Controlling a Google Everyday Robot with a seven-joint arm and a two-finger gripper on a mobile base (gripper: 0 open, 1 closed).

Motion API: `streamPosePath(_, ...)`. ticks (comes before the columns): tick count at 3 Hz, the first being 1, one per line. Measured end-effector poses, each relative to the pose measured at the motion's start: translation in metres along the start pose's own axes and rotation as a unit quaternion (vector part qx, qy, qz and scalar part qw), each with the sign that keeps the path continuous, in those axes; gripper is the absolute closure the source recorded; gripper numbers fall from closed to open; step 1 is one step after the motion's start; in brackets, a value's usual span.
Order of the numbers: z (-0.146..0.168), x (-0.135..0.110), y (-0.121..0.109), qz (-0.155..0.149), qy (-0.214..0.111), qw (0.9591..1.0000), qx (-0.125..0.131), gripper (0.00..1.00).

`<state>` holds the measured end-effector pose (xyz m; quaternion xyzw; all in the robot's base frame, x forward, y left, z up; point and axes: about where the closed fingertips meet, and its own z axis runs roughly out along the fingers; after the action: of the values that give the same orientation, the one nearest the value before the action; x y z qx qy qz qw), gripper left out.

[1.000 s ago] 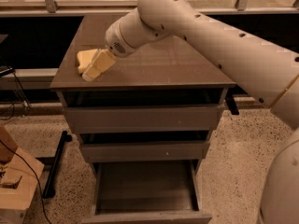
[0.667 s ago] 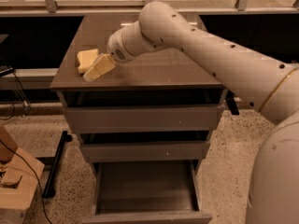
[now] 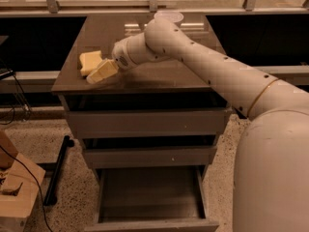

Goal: Place sponge into bottom drawer

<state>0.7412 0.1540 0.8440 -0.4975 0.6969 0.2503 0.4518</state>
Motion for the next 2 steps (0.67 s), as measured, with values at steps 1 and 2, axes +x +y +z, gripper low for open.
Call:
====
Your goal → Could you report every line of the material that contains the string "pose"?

Completed exercise →
Motion API: `streamPosePath(_, ...)`. ticks (comes before the columns): tick count at 3 Hz, the first being 1, one per line. Measured end-effector poses, each relative to the pose measured at the motion's start: translation in metres along the start pose's own axes and rotation as a unit quaternion (vector part qx, qy, qz and scalar part qw), each with the sign that keeps the path continuous, in those axes; gripper is the absolute closure the source recorded; gripper numbers fall from closed to open; step 1 is one step after the motion's start; in brackets, a value's usual span.
`<state>` holds the measured end-effector pose (xyz m; quaternion xyzw; all in the robot's base frame, x forward, y left, z up; point and axes: about where the closed fingertips meet, and its own z axis runs roughly out along the fingers; after the action: of the values that give the same orientation, the one nearest the value before the action; x y z qx qy qz qw), gripper left out.

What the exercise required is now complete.